Alex Corey, a Ph.D. candidate in the University of Colorado’s English department, suggested that Ms. Trump’s speech promotes heteronormativity, which is when heterosexuality is promoted as the normal sexual orientation.

“Maybe we could also talk about the broader acts of copycatting within the official political sphere, like the fact that at every national convention and throughout campaigns and periods of holding office, partners in marriage (most often women due to the political environment) must take the stage to speak as symbols of the candidate’s/officeholder’s ‘values’ and subtly remind everyone that the most legitimate kind of adulthood — the most ‘capable’ of representing the public — is the one that also heads a two-partner family. So maybe heteronormativity is the more pernicious plagiarism on display here?”

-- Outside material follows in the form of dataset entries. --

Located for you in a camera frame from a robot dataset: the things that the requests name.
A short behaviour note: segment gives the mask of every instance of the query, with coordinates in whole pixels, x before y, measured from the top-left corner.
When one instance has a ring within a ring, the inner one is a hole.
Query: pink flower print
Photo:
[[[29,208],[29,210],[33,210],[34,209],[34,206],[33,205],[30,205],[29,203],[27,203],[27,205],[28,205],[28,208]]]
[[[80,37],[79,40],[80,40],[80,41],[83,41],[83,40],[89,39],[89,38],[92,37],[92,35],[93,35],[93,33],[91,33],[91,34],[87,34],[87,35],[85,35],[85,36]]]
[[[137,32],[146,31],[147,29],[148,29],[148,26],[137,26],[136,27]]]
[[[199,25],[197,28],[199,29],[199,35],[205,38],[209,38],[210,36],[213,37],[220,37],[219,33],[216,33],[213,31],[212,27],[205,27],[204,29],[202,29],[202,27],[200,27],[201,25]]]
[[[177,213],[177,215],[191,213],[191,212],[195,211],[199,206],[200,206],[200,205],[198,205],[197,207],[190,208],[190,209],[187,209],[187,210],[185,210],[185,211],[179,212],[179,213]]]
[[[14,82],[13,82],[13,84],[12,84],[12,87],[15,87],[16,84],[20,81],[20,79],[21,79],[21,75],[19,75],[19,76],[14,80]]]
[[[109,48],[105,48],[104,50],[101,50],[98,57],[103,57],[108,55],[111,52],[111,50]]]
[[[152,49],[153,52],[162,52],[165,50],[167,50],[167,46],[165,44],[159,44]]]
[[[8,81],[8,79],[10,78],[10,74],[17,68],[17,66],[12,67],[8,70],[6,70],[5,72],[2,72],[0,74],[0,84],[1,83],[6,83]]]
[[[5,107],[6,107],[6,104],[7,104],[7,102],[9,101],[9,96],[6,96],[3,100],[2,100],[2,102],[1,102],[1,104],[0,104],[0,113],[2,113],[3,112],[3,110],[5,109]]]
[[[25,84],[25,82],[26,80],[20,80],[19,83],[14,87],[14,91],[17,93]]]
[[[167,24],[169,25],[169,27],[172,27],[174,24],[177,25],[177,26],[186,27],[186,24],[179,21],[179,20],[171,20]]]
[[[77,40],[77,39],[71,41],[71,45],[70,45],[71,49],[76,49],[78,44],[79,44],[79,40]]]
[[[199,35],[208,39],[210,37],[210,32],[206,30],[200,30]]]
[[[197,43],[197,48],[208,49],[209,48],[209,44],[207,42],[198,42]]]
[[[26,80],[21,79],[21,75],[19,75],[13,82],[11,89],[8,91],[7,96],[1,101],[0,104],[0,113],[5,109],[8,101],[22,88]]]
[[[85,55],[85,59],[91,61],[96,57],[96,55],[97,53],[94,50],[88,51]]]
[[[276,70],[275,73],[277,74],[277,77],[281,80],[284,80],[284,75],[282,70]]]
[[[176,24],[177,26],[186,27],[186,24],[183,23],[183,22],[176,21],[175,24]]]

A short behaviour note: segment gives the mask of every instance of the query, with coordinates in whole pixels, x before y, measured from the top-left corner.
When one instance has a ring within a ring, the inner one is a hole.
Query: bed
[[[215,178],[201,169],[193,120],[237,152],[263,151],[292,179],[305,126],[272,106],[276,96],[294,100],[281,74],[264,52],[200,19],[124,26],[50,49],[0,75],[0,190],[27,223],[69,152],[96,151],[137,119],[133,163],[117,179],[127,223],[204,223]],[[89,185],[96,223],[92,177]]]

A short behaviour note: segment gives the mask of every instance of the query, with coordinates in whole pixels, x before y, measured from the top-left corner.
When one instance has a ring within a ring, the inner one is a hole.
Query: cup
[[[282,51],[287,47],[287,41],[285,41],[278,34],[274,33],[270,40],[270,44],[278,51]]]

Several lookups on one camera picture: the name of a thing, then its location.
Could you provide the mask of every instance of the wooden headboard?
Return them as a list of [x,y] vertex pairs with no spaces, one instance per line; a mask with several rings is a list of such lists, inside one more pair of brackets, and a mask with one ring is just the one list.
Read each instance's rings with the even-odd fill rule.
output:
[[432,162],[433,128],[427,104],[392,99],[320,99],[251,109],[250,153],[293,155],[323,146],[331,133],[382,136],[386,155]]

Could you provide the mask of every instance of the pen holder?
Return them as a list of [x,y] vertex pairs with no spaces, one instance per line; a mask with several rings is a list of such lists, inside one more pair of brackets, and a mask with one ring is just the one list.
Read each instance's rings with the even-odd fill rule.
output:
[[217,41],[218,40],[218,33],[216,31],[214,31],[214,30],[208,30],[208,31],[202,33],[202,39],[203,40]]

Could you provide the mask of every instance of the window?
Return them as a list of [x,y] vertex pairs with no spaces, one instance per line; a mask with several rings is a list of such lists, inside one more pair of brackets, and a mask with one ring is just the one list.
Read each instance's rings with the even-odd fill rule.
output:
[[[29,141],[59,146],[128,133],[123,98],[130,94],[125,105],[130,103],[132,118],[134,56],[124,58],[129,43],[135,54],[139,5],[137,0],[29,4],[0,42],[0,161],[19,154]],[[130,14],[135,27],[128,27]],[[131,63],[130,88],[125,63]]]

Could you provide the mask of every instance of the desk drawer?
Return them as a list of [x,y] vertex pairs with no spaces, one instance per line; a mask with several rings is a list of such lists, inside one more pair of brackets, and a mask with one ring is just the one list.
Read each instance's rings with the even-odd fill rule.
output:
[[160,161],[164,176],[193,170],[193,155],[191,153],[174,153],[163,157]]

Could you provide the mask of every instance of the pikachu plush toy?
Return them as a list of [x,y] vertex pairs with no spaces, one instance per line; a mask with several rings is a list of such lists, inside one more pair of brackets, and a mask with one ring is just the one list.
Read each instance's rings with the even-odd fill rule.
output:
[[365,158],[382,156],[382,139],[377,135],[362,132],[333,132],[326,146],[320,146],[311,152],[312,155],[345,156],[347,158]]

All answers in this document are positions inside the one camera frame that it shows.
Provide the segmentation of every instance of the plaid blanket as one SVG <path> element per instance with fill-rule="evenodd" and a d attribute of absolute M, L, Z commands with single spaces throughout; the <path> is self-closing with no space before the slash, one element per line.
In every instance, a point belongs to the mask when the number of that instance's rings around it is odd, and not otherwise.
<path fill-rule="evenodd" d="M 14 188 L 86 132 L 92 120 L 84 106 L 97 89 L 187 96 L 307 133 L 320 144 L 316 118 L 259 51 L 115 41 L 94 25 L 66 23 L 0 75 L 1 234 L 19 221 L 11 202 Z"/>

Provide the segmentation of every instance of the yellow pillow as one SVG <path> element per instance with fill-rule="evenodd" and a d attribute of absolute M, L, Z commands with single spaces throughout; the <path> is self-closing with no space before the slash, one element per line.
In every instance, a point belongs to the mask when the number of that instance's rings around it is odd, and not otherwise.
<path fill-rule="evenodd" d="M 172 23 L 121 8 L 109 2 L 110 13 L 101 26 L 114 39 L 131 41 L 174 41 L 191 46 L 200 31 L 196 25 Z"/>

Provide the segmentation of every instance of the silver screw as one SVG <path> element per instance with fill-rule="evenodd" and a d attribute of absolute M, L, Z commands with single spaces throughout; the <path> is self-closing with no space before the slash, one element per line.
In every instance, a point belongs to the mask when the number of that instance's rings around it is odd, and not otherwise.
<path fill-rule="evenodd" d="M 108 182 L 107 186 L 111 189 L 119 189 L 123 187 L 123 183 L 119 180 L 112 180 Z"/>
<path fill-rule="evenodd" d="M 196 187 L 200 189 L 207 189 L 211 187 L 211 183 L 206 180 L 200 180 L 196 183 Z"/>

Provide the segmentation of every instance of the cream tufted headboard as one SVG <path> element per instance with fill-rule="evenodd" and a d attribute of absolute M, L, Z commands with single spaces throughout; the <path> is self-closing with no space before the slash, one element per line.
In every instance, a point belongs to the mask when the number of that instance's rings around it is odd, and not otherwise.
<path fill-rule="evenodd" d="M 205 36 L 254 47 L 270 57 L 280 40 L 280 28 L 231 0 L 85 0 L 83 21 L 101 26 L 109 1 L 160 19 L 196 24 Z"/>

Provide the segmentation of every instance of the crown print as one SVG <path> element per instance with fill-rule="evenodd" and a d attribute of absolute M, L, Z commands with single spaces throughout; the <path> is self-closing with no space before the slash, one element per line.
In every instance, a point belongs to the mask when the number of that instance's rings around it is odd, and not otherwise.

Jason Payton, an assistant professor of English at Sam Houston State University, suggests that there were racial undertones in Ms. Trump’s speech because of her failure to credit Michelle Obama for her speech.

“Ms. Trump’s speech enacts the ambivalence toward black culture that Eric Lott has argued has conditioned white America’s experience of its whiteness for centuries. Ms. Trump affirms the American values of ambition and industriousness, but in failing to credit Ms. Obama for her inspiration, Ms. Trump also constructs a racial fantasy wherein the advocacy for American values can be divorced from the history of critique and resistance by people of color.”

Crystal Feimster, a faculty member in the department of African studies at Yale University, says that Melania Trump’s use of Michelle Obama’s words reflects white supremacy.

“White folks have been stealing/ventriloquizing black people’s words to their benefit for centuries, so why should Trump be any different? It is white supremacy at its best. I especially love that she cribbed the hard work part and the expression commonly used by black youth that your word is bond …. The fact that we can laugh about it, act astonished that she borrowed Michelle Obama’s words or dismiss it as trivial without connecting the dots is part of the problem we face as a nation — our inability to recognize the way racism and white supremacy function beyond overt racial slurs and violence.”

Lastly, UC-Santa Cruz’s Kirsten Silva Gruesz describes “the defense of Melania as already so toxically racialized. Good vs. bad immigrant, for instance.”

Of course, many people believe that the plagiarism in Melania Trump’s speech simply reflected carelessness by her speech writer and her failure to make sure she wasn’t plagiarizing Obama’s speech word for word. These professors, on the other hand, are showing their far-left biases.